问题描述:Hadoop集群在运行过程,早上来的时候发现NameNode自动进入安全模式,导致系统运行的MR任务失败。
最开始怀疑是HDFS的块复制没有达到最低的要求,通过hadoop fsck -blocks查看,Minimally replicated blocks为100%,说明blocks都达到了复制要求,最后查看了NameNode的日志发现几行警告信息:
2014-11-12 21:31:38,478 WARN org.apache.hadoop.hdfs.server.namenode.NameNodeResourceChecker (org.apache.hadoop.hdfs.server.namenode.FSNamesystem$NameNodeResourceMonitor@1f1dd4b6): Space available o
n volume 'null' is 13119488, which is below the configured reserved amount 104857600
2014-11-12 21:31:38,478 WARN org.apache.hadoop.hdfs.server.namenode.FSNamesystem (org.apache.hadoop.hdfs.server.namenode.FSNamesystem$NameNodeResourceMonitor@1f1dd4b6): NameNode low on available di
sk space. Entering safe mode.
2014-11-12 21:31:38,478 INFO org.apache.hadoop.hdfs.StateChange (org.apache.hadoop.hdfs.server.namenode.FSNamesystem$NameNodeResourceMonitor@1f1dd4b6): STATE* Safe mode is ON.
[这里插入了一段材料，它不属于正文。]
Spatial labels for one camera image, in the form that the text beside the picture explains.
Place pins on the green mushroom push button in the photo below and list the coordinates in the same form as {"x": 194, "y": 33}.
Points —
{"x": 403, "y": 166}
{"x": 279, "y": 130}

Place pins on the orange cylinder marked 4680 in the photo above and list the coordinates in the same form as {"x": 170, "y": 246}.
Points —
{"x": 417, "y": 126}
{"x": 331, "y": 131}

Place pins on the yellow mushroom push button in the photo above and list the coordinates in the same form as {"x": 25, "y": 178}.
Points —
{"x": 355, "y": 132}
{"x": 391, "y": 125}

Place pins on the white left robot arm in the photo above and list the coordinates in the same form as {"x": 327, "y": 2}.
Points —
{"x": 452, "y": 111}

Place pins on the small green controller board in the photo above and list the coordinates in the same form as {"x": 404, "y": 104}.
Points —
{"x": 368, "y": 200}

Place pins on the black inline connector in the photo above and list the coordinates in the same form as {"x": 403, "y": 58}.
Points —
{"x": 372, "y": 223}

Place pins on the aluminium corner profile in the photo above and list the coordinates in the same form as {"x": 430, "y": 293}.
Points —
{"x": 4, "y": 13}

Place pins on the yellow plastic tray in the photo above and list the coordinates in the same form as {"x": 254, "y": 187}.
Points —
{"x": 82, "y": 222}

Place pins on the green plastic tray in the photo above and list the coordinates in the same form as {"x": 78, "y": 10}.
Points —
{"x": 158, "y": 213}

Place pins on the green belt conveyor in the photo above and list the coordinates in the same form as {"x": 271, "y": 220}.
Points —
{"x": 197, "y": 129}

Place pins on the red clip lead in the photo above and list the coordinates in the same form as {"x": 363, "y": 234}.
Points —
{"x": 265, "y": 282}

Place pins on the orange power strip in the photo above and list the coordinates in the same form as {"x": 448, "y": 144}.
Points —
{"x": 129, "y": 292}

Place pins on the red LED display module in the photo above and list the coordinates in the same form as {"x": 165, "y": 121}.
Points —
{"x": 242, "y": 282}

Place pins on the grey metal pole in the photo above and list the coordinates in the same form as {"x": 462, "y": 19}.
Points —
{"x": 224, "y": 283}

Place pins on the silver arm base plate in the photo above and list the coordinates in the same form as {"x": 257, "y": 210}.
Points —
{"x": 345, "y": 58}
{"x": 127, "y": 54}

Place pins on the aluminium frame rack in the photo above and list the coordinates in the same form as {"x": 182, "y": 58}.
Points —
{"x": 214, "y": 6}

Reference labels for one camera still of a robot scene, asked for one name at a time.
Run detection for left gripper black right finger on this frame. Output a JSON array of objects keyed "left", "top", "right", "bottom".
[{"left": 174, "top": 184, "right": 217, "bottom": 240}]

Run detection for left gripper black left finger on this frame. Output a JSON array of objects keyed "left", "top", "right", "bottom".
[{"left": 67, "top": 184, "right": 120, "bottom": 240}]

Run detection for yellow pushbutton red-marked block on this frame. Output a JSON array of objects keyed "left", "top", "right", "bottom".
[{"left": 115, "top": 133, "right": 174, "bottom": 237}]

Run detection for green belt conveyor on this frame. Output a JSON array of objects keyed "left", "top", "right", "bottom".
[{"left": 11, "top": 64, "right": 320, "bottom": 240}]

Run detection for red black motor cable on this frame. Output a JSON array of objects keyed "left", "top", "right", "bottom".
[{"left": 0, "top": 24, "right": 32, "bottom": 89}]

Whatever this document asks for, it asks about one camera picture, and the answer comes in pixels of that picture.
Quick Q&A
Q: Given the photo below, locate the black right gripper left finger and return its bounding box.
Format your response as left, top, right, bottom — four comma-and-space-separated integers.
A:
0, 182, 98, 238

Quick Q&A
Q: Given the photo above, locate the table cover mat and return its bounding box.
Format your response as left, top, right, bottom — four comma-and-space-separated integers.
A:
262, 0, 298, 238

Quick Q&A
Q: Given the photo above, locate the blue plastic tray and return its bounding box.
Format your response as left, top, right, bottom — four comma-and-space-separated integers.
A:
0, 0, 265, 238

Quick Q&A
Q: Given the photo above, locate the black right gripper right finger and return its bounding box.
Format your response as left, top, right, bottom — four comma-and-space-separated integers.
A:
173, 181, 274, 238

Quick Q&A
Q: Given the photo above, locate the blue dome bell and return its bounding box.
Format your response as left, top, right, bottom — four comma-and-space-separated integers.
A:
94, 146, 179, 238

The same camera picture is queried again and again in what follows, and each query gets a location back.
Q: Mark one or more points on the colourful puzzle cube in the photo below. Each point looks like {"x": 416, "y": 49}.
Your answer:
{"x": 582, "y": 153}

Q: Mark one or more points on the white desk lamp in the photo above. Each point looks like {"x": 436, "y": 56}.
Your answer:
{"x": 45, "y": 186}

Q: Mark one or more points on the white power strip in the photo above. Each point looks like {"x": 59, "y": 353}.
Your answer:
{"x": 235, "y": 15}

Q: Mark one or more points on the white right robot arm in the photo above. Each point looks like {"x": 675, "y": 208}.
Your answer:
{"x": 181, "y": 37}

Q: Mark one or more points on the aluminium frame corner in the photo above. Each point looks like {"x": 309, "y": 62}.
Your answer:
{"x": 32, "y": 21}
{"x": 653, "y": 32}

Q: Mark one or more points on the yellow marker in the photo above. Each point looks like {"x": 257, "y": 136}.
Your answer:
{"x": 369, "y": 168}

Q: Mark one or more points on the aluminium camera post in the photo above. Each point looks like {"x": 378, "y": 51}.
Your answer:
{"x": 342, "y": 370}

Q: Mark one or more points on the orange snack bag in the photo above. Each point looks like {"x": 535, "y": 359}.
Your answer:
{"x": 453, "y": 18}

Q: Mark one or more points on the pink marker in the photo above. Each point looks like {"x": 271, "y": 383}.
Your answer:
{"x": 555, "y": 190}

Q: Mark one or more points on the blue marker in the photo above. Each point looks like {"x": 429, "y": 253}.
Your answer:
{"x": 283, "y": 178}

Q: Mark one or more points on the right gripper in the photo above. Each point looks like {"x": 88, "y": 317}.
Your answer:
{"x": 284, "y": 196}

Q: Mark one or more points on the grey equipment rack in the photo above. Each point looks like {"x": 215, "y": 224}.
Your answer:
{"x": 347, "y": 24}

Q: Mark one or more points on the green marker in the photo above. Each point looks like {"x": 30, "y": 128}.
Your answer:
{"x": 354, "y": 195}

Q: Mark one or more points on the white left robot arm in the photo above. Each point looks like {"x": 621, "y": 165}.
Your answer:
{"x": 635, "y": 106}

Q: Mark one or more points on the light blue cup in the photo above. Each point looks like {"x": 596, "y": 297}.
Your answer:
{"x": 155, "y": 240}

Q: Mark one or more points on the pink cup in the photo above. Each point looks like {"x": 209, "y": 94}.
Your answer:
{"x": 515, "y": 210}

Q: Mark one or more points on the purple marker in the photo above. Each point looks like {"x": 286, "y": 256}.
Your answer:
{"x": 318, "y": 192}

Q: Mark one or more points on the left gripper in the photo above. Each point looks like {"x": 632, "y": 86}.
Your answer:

Resources are low on NN. Please add or free up more resources then turn off safe mode manually. NOTE: If you turn off safe mode before adding resources, the NN will immediately return to safe mode
. Use "hdfs dfsadmin -safemode leave" to turn safe mode off.
通过日志分析发现这样的错误:NameNode low on available disk space. Entering safe mode
在网上查到hadoop-jira上面有这样的记录:https://issues.apache.org/jira/browse/HDFS-4425
原因是Hadoop的源码里面有一个类 NameNodeResourceChecker
负责检查NameNode的磁盘空间,如果磁盘空间低于100M则进入到安全模式,导致系统不可用,那么问题来了,是什么原因导致磁盘空间暴涨了呢?最后发现是HBase的DEBUG日志没有关闭导致日志文件非常大,最终磁盘空间占满,NameNode不可用。